_MATERIAL PROVIDED_

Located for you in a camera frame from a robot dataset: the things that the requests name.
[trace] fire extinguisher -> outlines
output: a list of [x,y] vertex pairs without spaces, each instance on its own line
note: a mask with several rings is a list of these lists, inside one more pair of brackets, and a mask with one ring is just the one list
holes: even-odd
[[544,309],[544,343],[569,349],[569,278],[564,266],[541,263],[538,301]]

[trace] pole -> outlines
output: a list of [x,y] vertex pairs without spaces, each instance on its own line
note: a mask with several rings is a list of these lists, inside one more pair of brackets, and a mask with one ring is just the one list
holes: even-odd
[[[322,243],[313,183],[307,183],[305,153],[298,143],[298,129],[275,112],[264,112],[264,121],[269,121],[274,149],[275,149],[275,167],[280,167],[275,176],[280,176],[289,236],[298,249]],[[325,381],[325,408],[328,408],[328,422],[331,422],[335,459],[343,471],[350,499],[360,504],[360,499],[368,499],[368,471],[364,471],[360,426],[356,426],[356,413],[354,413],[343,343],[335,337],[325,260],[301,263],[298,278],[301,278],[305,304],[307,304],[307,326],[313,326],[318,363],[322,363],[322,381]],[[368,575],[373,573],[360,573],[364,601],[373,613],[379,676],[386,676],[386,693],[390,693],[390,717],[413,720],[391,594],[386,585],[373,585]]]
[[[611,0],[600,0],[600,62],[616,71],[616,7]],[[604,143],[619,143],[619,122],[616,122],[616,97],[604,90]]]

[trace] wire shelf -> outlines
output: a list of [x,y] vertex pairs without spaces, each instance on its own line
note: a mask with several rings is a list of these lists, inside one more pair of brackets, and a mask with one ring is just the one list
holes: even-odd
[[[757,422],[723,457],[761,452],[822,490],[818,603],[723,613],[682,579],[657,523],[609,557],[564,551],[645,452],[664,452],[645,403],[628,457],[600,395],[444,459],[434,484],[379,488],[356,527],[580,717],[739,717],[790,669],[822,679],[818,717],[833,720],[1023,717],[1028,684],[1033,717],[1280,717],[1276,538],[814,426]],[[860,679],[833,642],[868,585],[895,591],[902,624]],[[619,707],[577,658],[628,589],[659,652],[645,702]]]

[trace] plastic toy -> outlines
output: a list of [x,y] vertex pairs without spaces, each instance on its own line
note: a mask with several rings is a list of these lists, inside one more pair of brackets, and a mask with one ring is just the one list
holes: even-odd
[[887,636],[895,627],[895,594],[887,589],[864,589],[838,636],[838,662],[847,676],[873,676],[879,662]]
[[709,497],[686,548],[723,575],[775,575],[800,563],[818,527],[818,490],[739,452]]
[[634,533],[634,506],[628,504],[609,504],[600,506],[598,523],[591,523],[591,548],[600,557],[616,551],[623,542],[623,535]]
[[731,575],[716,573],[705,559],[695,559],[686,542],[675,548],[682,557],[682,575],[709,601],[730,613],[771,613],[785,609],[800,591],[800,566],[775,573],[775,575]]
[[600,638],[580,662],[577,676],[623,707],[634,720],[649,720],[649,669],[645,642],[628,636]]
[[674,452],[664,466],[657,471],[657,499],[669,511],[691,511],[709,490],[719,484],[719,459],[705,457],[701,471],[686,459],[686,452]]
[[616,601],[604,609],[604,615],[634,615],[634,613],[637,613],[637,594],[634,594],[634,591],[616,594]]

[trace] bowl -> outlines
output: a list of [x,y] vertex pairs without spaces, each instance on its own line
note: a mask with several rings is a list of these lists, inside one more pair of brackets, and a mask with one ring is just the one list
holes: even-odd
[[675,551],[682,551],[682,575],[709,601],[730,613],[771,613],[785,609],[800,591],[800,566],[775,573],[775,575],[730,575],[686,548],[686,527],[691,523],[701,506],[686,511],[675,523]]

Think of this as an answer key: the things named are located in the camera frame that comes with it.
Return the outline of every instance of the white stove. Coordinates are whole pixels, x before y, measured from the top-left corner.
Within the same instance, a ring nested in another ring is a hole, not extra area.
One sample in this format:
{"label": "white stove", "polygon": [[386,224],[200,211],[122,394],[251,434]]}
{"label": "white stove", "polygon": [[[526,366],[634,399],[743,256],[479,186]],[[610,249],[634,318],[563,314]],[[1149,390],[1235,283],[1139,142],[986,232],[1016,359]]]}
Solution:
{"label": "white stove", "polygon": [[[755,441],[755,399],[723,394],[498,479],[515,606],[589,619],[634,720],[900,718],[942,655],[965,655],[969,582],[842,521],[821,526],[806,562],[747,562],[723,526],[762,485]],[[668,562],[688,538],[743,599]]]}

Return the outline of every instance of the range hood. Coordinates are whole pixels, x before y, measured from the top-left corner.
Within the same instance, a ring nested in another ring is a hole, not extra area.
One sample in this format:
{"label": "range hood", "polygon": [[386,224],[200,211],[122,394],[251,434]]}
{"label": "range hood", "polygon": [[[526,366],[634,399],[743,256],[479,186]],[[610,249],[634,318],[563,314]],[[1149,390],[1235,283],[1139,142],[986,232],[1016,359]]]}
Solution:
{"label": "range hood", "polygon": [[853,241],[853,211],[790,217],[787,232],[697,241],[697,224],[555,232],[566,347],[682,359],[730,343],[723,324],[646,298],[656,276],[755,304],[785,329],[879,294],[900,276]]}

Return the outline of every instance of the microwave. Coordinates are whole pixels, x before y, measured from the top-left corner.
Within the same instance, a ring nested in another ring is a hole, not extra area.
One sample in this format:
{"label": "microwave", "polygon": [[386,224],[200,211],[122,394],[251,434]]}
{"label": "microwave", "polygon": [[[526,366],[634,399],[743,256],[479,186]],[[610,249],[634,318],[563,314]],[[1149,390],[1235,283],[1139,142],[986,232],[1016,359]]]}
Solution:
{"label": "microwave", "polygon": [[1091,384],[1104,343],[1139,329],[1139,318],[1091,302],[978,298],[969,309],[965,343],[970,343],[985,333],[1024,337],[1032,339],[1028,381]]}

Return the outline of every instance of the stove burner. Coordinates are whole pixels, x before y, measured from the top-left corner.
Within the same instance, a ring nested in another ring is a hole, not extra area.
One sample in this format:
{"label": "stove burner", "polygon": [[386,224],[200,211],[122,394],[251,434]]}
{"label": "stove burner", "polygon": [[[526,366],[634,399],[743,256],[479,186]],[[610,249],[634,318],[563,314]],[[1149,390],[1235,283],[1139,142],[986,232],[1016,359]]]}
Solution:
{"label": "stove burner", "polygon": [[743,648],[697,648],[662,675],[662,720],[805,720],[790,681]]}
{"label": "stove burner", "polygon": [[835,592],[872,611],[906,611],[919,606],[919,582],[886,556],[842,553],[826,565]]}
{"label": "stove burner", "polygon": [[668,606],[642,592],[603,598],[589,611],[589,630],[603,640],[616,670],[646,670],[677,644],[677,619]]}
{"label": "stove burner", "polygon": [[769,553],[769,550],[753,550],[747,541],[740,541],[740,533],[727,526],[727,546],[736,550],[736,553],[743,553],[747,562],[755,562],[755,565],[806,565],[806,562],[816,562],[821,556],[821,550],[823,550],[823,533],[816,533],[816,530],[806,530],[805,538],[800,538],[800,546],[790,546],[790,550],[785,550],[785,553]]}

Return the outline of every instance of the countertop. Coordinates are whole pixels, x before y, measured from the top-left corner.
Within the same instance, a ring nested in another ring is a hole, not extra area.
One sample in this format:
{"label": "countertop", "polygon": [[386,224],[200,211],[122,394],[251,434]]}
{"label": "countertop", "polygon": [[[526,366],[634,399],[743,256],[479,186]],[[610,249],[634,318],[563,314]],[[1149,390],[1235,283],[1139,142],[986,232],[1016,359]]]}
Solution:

_DIRECTIONS_
Using the records above, report each line with the string "things".

_SOLUTION BELOW_
Located for you in a camera frame from a robot dataset: the things that the requests name.
Think of this as an answer key: the things named are located in the camera frame that comes with it.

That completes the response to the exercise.